▶ The task:
Once the line with "(419, 100): 2.64" is found in the entries below, print it and each following line exactly, stopping after the line with "Horizontal field of view 40°, picture"; print nothing else.

▶ Extracted records:
= = =

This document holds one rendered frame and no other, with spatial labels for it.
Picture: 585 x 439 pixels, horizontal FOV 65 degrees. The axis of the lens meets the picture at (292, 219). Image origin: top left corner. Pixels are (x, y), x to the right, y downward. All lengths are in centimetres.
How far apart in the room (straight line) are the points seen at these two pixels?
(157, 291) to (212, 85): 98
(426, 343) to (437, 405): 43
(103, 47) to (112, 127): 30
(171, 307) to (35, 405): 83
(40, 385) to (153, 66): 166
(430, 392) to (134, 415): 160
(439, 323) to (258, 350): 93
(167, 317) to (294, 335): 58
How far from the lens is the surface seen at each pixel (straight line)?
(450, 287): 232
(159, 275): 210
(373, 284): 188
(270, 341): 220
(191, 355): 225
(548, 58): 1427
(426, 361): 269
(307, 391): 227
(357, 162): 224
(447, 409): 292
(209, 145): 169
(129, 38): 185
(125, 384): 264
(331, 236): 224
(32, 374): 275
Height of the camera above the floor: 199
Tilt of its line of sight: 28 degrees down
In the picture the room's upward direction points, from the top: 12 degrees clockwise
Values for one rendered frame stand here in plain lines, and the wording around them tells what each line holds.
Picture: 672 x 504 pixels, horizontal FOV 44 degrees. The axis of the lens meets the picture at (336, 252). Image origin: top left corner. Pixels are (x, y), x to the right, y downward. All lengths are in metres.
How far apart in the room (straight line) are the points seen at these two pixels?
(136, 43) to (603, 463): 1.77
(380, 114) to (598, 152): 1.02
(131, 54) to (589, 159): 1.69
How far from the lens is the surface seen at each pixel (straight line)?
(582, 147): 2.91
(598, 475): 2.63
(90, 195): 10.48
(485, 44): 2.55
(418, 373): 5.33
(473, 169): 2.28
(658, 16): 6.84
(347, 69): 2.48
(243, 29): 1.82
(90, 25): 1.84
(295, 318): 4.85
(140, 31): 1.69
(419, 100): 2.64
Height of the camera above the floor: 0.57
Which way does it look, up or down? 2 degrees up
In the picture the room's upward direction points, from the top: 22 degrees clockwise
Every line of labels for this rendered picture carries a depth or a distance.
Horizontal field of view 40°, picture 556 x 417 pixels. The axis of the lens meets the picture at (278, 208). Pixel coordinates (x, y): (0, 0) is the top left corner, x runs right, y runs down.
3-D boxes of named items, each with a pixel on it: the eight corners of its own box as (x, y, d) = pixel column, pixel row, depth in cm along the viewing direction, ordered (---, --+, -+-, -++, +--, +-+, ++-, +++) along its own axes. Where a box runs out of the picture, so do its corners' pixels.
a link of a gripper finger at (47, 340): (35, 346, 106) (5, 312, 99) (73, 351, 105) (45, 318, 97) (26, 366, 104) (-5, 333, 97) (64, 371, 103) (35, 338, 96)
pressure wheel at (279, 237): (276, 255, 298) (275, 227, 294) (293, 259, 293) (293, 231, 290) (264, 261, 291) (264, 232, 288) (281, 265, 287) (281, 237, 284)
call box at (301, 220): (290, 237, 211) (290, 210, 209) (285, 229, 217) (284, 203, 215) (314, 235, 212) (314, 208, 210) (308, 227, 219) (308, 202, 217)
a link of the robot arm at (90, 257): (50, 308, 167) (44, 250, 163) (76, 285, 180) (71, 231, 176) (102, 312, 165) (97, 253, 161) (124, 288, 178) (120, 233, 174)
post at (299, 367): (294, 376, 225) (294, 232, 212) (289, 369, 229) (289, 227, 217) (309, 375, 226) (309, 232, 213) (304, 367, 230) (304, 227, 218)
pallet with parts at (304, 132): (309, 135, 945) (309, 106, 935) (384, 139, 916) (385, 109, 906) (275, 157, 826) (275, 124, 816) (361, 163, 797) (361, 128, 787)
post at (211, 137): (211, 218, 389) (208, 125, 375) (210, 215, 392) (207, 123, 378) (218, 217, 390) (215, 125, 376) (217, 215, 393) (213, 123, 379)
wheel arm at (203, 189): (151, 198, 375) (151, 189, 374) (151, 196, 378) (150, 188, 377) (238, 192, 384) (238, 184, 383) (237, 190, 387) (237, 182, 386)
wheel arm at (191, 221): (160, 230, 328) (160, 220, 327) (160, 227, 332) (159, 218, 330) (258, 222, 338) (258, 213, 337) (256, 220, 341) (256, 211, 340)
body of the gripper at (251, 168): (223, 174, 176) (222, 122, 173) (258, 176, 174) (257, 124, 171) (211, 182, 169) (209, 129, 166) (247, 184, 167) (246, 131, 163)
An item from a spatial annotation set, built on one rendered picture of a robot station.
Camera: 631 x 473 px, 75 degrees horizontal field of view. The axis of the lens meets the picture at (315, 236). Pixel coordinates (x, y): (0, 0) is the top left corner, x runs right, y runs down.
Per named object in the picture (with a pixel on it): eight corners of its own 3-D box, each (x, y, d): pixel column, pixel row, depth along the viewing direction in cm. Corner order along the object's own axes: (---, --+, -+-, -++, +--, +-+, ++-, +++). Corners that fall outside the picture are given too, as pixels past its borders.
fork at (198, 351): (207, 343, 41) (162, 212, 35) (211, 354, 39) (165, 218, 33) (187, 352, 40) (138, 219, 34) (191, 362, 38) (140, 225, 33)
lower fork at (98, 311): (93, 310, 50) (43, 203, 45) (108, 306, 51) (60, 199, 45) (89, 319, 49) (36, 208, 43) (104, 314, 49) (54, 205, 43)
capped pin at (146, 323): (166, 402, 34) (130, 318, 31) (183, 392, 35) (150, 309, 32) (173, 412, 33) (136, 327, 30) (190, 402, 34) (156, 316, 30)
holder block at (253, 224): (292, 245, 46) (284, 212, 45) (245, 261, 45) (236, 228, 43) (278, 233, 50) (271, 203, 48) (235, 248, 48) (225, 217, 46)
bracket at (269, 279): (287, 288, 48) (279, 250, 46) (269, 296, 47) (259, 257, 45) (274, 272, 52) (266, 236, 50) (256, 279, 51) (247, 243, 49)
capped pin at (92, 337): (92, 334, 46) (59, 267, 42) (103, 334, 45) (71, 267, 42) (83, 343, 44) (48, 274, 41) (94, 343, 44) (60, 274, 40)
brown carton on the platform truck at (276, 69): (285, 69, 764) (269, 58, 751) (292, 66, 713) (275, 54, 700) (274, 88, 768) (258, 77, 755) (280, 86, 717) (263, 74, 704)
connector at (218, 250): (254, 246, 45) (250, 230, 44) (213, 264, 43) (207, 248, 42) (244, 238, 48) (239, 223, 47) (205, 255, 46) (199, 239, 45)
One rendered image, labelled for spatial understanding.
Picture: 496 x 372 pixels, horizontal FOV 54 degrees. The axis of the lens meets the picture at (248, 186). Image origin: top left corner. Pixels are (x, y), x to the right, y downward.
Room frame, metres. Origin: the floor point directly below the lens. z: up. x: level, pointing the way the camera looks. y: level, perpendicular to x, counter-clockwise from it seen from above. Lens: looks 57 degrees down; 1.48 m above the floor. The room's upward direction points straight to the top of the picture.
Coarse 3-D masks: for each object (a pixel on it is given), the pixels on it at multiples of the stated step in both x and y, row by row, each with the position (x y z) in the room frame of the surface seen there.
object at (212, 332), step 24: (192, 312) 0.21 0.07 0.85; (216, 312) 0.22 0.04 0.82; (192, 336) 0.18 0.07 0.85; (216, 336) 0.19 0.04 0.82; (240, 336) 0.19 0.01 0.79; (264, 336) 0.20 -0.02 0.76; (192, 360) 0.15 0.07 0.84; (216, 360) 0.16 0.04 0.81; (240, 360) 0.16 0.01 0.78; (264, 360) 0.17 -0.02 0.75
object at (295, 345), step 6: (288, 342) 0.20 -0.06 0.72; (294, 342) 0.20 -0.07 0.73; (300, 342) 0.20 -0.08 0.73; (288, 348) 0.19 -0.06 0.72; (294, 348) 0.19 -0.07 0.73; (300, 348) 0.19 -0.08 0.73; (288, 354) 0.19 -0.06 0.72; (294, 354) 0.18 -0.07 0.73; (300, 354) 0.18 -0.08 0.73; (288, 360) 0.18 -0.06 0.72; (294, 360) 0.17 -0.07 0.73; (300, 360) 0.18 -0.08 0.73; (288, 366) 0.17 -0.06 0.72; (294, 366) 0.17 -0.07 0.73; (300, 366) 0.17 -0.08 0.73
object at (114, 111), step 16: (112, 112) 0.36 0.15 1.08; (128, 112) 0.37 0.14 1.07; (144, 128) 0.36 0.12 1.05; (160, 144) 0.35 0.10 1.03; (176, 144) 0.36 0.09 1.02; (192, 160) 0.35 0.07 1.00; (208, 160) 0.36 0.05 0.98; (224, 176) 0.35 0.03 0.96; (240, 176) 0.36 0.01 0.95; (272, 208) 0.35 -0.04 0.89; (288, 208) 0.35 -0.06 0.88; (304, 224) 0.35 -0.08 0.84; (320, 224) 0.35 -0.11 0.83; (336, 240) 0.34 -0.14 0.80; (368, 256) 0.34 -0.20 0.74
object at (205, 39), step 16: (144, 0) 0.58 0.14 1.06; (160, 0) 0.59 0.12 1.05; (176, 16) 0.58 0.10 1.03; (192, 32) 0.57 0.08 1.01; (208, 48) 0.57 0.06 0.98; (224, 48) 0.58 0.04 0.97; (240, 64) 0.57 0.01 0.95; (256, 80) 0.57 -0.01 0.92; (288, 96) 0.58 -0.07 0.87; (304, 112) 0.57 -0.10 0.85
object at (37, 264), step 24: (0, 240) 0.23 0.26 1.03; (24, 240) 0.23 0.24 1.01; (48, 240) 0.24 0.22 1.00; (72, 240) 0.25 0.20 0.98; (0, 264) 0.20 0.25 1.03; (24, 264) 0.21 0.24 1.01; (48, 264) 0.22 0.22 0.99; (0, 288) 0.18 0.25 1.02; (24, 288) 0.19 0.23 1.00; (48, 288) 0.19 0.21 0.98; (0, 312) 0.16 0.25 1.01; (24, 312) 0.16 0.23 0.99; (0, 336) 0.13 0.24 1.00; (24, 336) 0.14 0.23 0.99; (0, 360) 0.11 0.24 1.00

= = =

▶ Response box:
(419, 100): 2.64
Height of the camera above the floor: 0.57
Which way does it look, up or down? 2 degrees up
In the picture the room's upward direction points, from the top: 22 degrees clockwise
Every line of labels for this rendered picture carries a depth or a distance.
Horizontal field of view 40°, picture 556 x 417 pixels. The axis of the lens meets the picture at (278, 208). Pixel coordinates (x, y): (0, 0) is the top left corner, x runs right, y runs down.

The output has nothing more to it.